BANJARMASIN, Kalimantanlive.com — Wakil Gubernur Kalimantan Selatan, Hasnuryadi Sulaiman, bersama sang istri, Ellyana Trisya, menggelar silaturahmi Idul Fitri 1447 Hijriah di kediaman pribadi mereka di Jalan Kampung Melayu Darat, Kota Banjarmasin. Kegiatan ini berlangsung pada hari kedua Lebaran, Minggu (22/03/2026), dalam suasana penuh kehangatan dan kekeluargaan.
Acara silaturahmi tersebut menjadi momen penting bagi para pejabat daerah dan masyarakat untuk saling bermaafan serta mempererat hubungan pasca bulan suci Ramadan. Sejak pagi hari, tamu mulai berdatangan ke kediaman Wakil Gubernur.
BACA JUGA: Hangatnya Silaturahmi Idul Fitri 1447 H di Kediaman Wagub Kalsel Hasnuryadi Sulaiman
Tamu pertama yang hadir adalah Bupati Tabalong, Muhammad Noor Rifani, yang datang bersama istrinya, Desi Suriyanti. Kehadiran mereka disambut langsung oleh Hasnuryadi Sulaiman dan istri dengan penuh keakraban.
Selanjutnya, turut hadir Asisten Bidang Pemerintahan dan Kesejahteraan Rakyat Setdakab Kotabaru, Minggu Basuki. Tidak lama kemudian, Walikota Banjarmasin, Muhammad Yamin, juga hadir bersama istrinya, Neli Listriani, menambah semarak suasana silaturahmi.
Selain para kepala daerah, acara ini juga dihadiri oleh sejumlah politisi dari Partai Golkar wilayah Kalimantan Selatan. Kehadiran mereka menunjukkan kuatnya jalinan komunikasi antara pemerintah daerah dan unsur politik.
Silaturahmi ini turut diramaikan oleh kelompok pengajian Majelis Taklim Nur Sulaiman serta anggota Nur Sulaiman Community. Para pengurus dan anggota Yayasan Jantung Sehat Provinsi Kalimantan Selatan juga tampak hadir bersama warga sekitar.

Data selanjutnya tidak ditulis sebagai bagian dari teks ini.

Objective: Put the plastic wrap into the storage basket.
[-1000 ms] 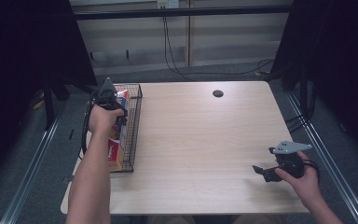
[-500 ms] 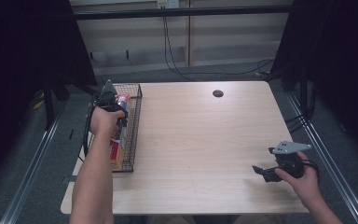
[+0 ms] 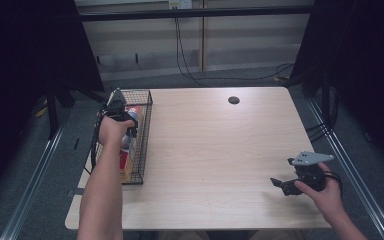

Beberapa tokoh daerah juga terlihat berkunjung, di antaranya mantan Bupati Tanah Bumbu, Defriadi Drajat, serta mantan Wakil Walikota Banjarmasin, Ariffin Noor, yang hadir bersama keluarga. Anggota DPRD Kalimantan Selatan, Hj Syarifah Rugayah, juga turut meramaikan acara tersebut.
Sehari sebelumnya, Sabtu malam (21/03/2026), di lokasi yang sama telah digelar silaturahmi Idul Fitri hari pertama. Acara tersebut dihadiri oleh habaib, ulama, pejabat Pemerintah Provinsi Kalimantan Selatan, forkopimda, hingga para pemain PS Barito Putera bersama keluarga mereka.